* _WHAT YOU HAVE TO DO_
Pull out every line below that holds the word "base".
:: GIVEN MATERIAL ::
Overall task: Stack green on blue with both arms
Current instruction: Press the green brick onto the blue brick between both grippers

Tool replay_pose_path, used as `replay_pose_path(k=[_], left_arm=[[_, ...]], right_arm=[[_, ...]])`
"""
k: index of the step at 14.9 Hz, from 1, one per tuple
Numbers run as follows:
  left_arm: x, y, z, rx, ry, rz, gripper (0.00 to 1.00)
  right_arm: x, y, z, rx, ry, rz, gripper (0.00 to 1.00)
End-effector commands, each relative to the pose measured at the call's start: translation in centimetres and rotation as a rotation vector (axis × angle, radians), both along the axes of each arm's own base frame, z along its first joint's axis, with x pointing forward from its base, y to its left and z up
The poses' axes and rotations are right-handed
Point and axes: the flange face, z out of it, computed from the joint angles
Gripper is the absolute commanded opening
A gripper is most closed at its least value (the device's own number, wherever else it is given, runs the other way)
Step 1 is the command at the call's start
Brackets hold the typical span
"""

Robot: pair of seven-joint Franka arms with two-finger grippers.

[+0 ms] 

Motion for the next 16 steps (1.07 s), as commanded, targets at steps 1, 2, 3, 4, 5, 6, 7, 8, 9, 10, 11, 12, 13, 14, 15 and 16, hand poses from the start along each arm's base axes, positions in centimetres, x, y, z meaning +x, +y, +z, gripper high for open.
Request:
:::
* _ANSWER TO THIS PROBLEM_
End-effector commands, each relative to the pose measured at the call's start: translation in centimetres and rotation as a rotation vector (axis × angle, radians), both along the axes of each arm's own base frame, z along its first joint's axis, with x pointing forward from its base, y to its left and z up
Motion for the next 16 steps (1.07 s), as commanded, targets at steps 1, 2, 3, 4, 5, 6, 7, 8, 9, 10, 11, 12, 13, 14, 15 and 16, hand poses from the start along each arm's base axes, positions in centimetres, x, y, z meaning +x, +y, +z, gripper high for open.

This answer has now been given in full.